Segment Start: Given records
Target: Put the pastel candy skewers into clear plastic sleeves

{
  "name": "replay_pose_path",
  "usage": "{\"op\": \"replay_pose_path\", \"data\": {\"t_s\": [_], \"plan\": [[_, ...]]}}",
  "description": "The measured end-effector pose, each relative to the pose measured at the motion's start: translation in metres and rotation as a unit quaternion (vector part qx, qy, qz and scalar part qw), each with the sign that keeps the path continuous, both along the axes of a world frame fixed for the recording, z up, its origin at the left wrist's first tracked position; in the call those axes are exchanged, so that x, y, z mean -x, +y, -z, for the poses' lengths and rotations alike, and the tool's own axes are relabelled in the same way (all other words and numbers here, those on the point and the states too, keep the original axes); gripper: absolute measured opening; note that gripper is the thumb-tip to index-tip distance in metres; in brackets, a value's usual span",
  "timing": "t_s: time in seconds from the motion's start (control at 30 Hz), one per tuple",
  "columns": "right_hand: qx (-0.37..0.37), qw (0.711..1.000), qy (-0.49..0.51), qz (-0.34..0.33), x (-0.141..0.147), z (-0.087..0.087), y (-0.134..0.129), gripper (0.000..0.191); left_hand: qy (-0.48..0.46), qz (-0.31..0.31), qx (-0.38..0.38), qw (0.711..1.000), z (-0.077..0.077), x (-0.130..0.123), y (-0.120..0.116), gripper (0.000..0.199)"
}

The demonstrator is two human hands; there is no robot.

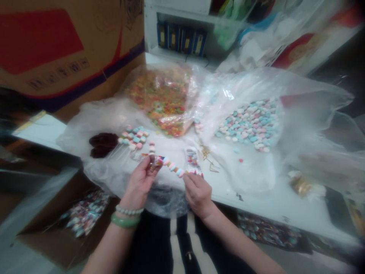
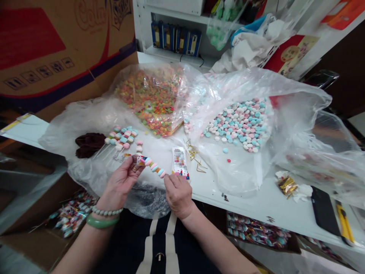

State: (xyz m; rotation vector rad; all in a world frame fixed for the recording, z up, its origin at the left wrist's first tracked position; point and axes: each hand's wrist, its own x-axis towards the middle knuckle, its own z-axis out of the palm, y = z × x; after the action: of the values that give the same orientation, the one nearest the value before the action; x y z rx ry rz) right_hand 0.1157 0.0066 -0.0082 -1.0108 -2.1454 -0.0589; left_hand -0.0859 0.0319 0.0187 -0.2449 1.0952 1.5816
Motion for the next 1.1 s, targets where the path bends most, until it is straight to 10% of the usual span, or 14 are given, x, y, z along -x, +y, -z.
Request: {"op": "replay_pose_path", "data": {"t_s": [0.33,0.57,0.97,1.1], "plan": [[-0.01,1.0,-0.015,-0.023,0.001,0.006,0.001,0.031,0.068,-0.036,-0.011,0.997,0.007,-0.007,0.0,0.016],[0.178,0.98,0.064,-0.054,-0.011,0.016,0.012,0.029,0.107,0.116,0.001,0.988,0.014,0.0,-0.006,0.009],[0.271,0.961,0.059,0.002,0.002,0.02,0.005,0.029,0.094,0.152,-0.042,0.983,0.031,-0.013,-0.009,0.006],[0.392,0.905,0.163,-0.013,0.01,0.017,0.005,0.023,0.084,0.158,-0.069,0.981,0.032,-0.017,-0.011,0.008]]}}
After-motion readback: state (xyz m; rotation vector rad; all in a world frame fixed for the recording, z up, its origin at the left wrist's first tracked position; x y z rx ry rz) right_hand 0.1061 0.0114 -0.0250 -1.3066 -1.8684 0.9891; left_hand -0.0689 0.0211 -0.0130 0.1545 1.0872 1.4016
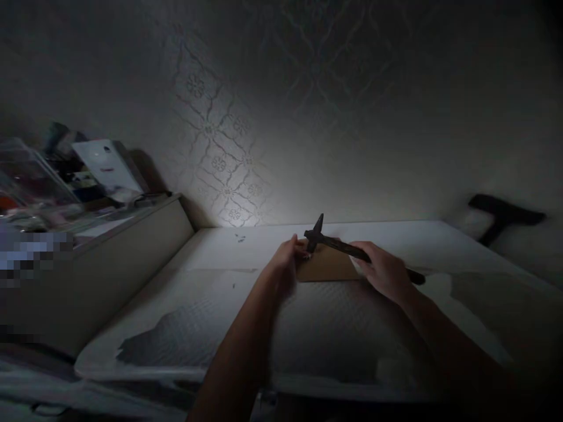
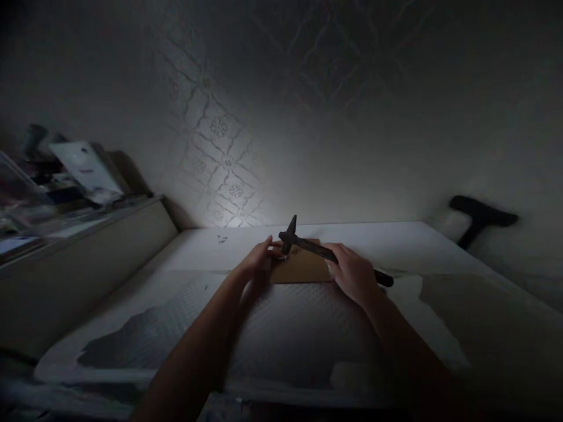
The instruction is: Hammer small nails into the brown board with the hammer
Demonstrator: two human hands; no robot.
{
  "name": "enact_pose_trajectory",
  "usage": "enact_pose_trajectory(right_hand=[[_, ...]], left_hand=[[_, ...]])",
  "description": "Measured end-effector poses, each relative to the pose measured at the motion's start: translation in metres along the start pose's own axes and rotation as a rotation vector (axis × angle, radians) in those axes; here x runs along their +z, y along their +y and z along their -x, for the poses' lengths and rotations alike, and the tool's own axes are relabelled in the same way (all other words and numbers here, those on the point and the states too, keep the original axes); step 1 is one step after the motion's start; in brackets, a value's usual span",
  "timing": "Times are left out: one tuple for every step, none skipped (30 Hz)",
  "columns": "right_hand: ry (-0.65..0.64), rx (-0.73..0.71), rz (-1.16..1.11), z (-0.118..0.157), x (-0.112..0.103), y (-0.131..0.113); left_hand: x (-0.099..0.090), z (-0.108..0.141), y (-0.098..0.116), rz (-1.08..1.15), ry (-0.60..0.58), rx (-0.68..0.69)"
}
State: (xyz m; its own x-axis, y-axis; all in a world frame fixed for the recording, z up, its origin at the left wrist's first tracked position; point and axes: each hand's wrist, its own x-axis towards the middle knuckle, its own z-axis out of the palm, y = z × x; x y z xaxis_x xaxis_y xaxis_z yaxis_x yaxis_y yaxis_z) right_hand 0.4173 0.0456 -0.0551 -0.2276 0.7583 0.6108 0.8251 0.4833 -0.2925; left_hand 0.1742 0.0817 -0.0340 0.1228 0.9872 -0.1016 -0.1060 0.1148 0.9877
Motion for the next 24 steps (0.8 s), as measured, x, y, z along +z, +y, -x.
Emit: enact_pose_trajectory(right_hand=[[-0.003, -0.002, 0.008, 0.0000, 0.0002, 0.0000], [-0.005, -0.008, 0.009, -0.0001, 0.0004, 0.0002], [-0.002, -0.013, 0.005, -0.0002, 0.0007, 0.0006], [0.005, -0.014, 0.001, -0.0003, 0.0011, 0.0010], [0.014, -0.011, -0.003, -0.0004, 0.0014, 0.0016], [0.020, -0.009, -0.005, -0.0005, 0.0016, 0.0021], [0.021, -0.008, -0.007, -0.0007, 0.0019, 0.0026], [0.018, -0.007, -0.009, -0.0007, 0.0020, 0.0030], [0.013, -0.009, -0.008, -0.0008, 0.0022, 0.0032], [0.009, -0.012, -0.007, -0.0008, 0.0022, 0.0034], [0.007, -0.016, -0.008, -0.0008, 0.0022, 0.0034], [0.008, -0.017, -0.008, -0.0008, 0.0021, 0.0034], [0.010, -0.015, -0.008, -0.0008, 0.0019, 0.0033], [0.010, -0.012, -0.005, -0.0008, 0.0016, 0.0031], [0.003, -0.009, -0.001, -0.0008, 0.0014, 0.0029], [-0.006, -0.008, -0.001, -0.0008, 0.0011, 0.0027], [-0.016, -0.007, 0.000, -0.0008, 0.0009, 0.0026], [-0.022, -0.007, 0.002, -0.0008, 0.0008, 0.0026], [-0.025, -0.008, 0.005, -0.0008, 0.0007, 0.0027], [-0.022, -0.009, 0.005, -0.0009, 0.0007, 0.0029], [-0.013, -0.009, 0.003, -0.0009, 0.0008, 0.0031], [-0.002, -0.008, 0.002, -0.0009, 0.0009, 0.0035], [0.005, -0.011, 0.002, -0.0009, 0.0011, 0.0039], [0.005, -0.018, -0.001, -0.0009, 0.0012, 0.0043]], left_hand=[[0.0006, 0.0003, 0.0001, -0.001, 0.016, 0.002], [0.0011, 0.0007, 0.0004, 0.001, 0.018, 0.002], [0.0015, 0.0012, 0.0006, 0.007, 0.013, -0.003], [0.0018, 0.0016, 0.0009, 0.016, 0.005, -0.008], [0.0018, 0.0019, 0.0011, 0.025, -0.007, -0.014], [0.0015, 0.0019, 0.0012, 0.033, -0.018, -0.017], [0.0011, 0.0015, 0.0012, 0.039, -0.022, -0.021], [0.0006, 0.0009, 0.0011, 0.037, -0.021, -0.027], [0.0001, 0.0002, 0.0008, 0.027, -0.012, -0.028], [-0.0002, -0.0004, 0.0003, 0.015, -0.005, -0.025], [-0.0002, -0.0009, -0.0003, 0.009, -0.005, -0.020], [0.0001, -0.0010, -0.0009, 0.014, -0.013, -0.011], [0.0005, -0.0007, -0.0015, 0.029, -0.022, 0.001], [0.0010, -0.0002, -0.0019, 0.047, -0.025, 0.015], [0.0014, 0.0004, -0.0020, 0.056, -0.025, 0.023], [0.0016, 0.0009, -0.0019, 0.057, -0.021, 0.022], [0.0014, 0.0012, -0.0015, 0.049, -0.009, 0.013], [0.0008, 0.0012, -0.0009, 0.033, 0.001, 0.002], [0.0000, 0.0009, -0.0002, 0.015, 0.003, -0.006], [-0.0009, 0.0004, 0.0003, 0.002, -0.006, -0.010], [-0.0018, -0.0003, 0.0007, -0.004, -0.015, -0.010], [-0.0026, -0.0012, 0.0008, -0.009, -0.022, -0.005], [-0.0032, -0.0021, 0.0006, -0.015, -0.031, -0.001], [-0.0036, -0.0029, 0.0001, -0.019, -0.035, -0.001]])
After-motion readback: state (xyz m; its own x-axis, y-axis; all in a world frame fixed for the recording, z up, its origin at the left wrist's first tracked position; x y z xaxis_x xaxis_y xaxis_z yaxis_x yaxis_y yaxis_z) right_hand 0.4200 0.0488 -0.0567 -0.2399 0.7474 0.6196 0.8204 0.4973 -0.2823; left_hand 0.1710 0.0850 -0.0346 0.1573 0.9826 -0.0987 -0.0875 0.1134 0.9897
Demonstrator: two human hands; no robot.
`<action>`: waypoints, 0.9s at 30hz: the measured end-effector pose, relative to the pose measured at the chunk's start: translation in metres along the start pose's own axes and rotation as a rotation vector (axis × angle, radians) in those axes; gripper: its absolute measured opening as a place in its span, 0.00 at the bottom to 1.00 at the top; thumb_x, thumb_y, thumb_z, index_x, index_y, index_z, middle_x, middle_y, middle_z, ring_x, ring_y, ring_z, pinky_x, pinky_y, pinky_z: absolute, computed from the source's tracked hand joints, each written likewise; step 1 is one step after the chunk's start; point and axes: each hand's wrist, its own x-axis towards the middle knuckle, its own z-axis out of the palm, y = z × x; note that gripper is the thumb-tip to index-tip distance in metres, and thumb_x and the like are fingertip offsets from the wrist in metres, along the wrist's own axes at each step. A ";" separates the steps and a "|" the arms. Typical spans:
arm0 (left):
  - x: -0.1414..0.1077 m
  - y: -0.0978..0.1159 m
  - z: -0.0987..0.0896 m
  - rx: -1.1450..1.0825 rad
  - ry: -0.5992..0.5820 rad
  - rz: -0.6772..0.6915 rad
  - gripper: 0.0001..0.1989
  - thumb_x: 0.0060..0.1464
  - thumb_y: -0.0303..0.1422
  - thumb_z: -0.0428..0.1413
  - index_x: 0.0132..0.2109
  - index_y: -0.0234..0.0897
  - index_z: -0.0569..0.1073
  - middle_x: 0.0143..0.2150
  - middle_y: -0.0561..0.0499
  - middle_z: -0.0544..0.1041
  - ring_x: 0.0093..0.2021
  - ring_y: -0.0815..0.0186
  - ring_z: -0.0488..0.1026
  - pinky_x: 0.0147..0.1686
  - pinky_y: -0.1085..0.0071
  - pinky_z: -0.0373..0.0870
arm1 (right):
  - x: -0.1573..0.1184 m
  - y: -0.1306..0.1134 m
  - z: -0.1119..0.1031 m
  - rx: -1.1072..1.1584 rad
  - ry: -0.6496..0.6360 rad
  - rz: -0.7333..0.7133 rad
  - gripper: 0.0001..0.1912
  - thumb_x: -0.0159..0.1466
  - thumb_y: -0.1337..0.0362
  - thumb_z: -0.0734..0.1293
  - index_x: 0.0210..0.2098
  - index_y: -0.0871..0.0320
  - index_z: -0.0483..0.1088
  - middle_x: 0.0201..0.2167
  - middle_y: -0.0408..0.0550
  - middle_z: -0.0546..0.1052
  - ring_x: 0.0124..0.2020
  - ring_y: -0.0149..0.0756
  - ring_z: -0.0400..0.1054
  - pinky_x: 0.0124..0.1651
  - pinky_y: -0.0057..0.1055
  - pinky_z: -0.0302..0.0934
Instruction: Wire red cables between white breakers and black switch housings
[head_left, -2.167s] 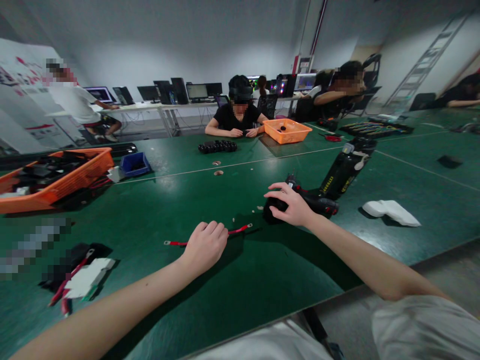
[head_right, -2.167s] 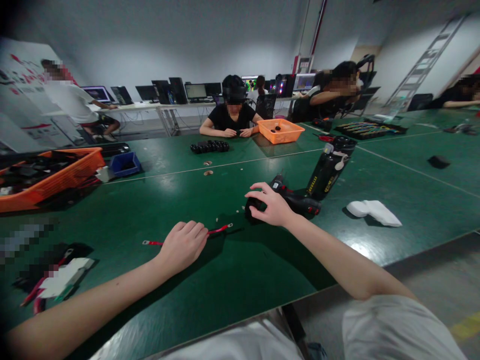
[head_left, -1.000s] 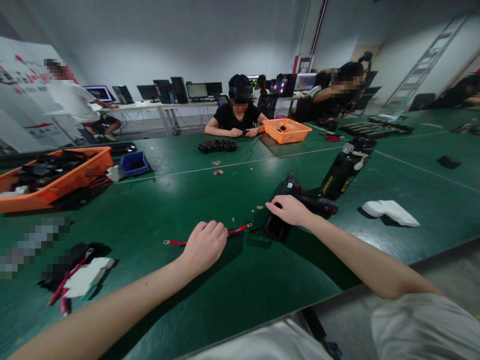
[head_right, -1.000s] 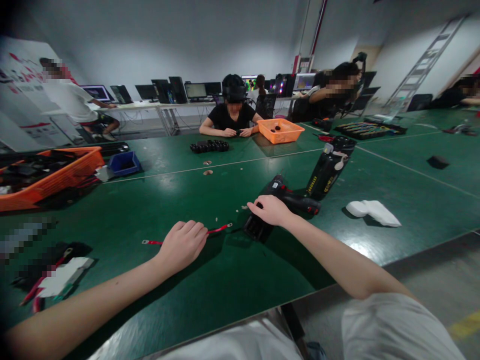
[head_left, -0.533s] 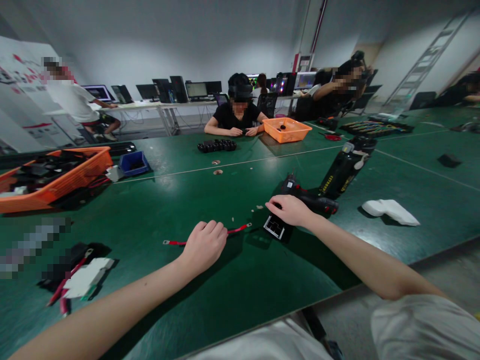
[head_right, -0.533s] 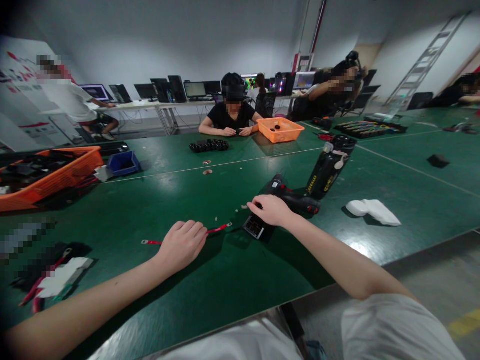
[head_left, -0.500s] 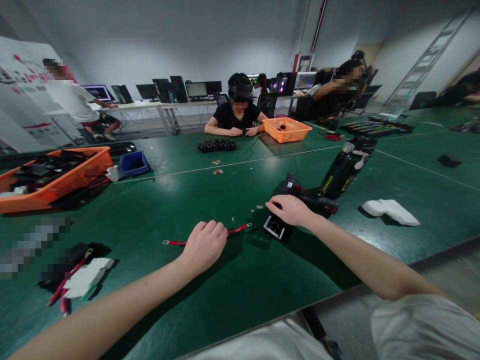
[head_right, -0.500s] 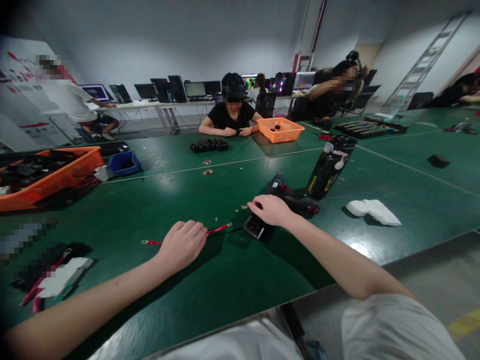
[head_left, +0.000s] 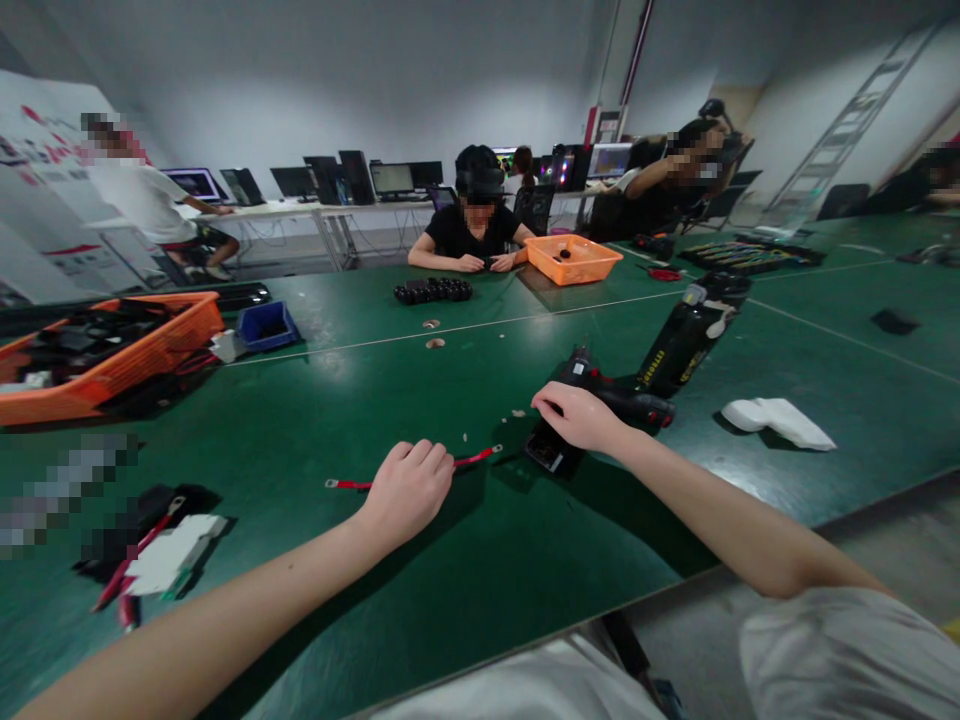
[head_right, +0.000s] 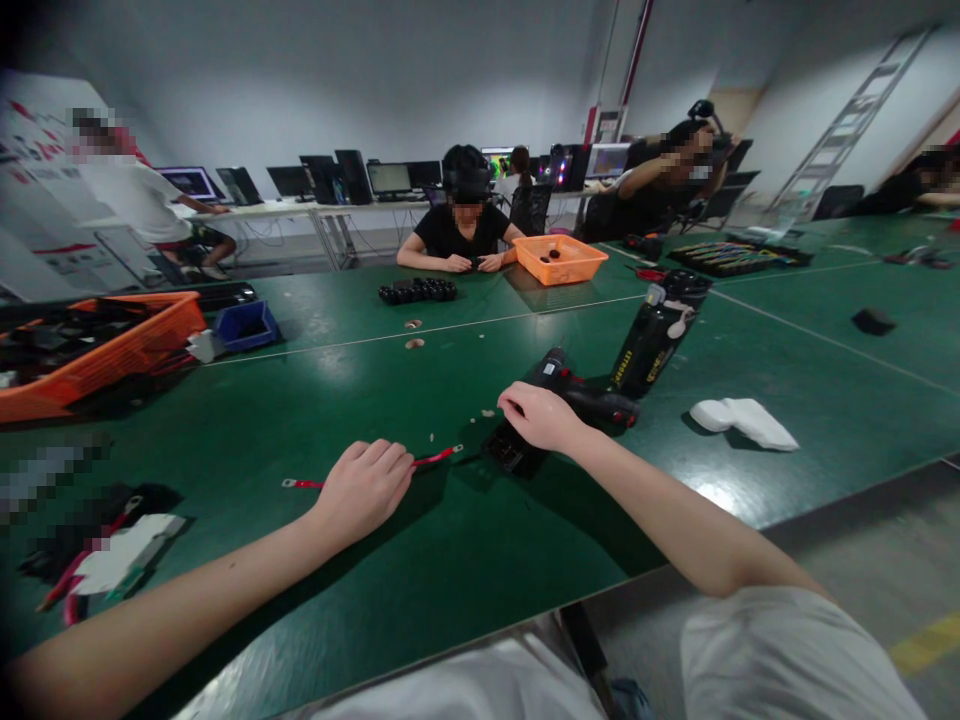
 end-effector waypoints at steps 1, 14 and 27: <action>0.000 0.000 0.000 -0.004 0.001 0.000 0.11 0.66 0.31 0.48 0.42 0.35 0.75 0.37 0.47 0.74 0.38 0.61 0.68 0.34 0.63 0.55 | 0.000 0.000 -0.001 0.021 0.004 -0.041 0.10 0.70 0.65 0.60 0.39 0.57 0.73 0.40 0.51 0.78 0.41 0.41 0.73 0.47 0.38 0.67; 0.000 0.000 0.000 -0.013 -0.007 -0.005 0.11 0.67 0.30 0.48 0.43 0.34 0.75 0.38 0.47 0.75 0.38 0.62 0.68 0.34 0.63 0.56 | -0.002 0.002 -0.003 0.096 -0.067 -0.180 0.15 0.65 0.73 0.57 0.40 0.57 0.74 0.42 0.50 0.79 0.44 0.40 0.73 0.51 0.38 0.67; -0.001 0.000 0.001 -0.002 -0.011 0.007 0.09 0.65 0.28 0.49 0.40 0.35 0.74 0.36 0.47 0.73 0.37 0.61 0.67 0.34 0.62 0.55 | -0.002 -0.004 -0.006 0.075 -0.036 -0.137 0.16 0.72 0.59 0.56 0.43 0.58 0.74 0.42 0.53 0.79 0.44 0.42 0.73 0.50 0.39 0.66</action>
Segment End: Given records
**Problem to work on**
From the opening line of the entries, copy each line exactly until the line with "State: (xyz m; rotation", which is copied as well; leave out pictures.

**Your response**
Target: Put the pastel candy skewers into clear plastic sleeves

{
  "name": "replay_pose_path",
  "usage": "{\"op\": \"replay_pose_path\", \"data\": {\"t_s\": [_], \"plan\": [[_, ...]]}}",
  "description": "The measured end-effector pose, each relative to the pose measured at the motion's start: translation in metres and rotation as a unit quaternion (vector part qx, qy, qz and scalar part qw), each with the sign that keeps the path continuous, both along the axes of a world frame fixed for the recording, z up, its origin at the left wrist's first tracked position; in the call those axes are exchanged, so that x, y, z mean -x, +y, -z, for the poses' lengths and rotations alike, and the tool's own axes are relabelled in the same way (all other words and numbers here, those on the point and the states too, keep the original axes); gripper: absolute measured opening; note that gripper is the thumb-tip to index-tip distance in metres; in brackets, a value's usual span",
  "timing": "t_s: time in seconds from the motion's start (control at 30 Hz), one per tuple",
  "columns": "right_hand: qx (-0.37..0.37), qw (0.711..1.000), qy (-0.49..0.51), qz (-0.34..0.33), x (-0.141..0.147), z (-0.087..0.087), y (-0.134..0.129), gripper (0.000..0.191); left_hand: qy (-0.48..0.46), qz (-0.31..0.31), qx (-0.38..0.38), qw (0.711..1.000), z (-0.077..0.077), x (-0.130..0.123), y (-0.120..0.116), gripper (0.000..0.199)"
}

The demonstrator is two human hands; there is no robot.


State: (xyz m; rotation vector rad; all in a world frame fixed for the recording, z up, its origin at the left wrist's first tracked position; point and axes: each hand's wrist, its own x-axis towards the middle knuckle, its own z-axis out of the palm, y = z × x; after the action: of the values that give the same orientation, the one nearest the value before the action; x y z rx ry rz) right_hand 0.1157 0.0066 -0.0082 -1.0108 -2.1454 -0.0589; left_hand -0.0859 0.0319 0.0187 -0.2449 1.0952 1.5816

There is nothing more to add to the answer.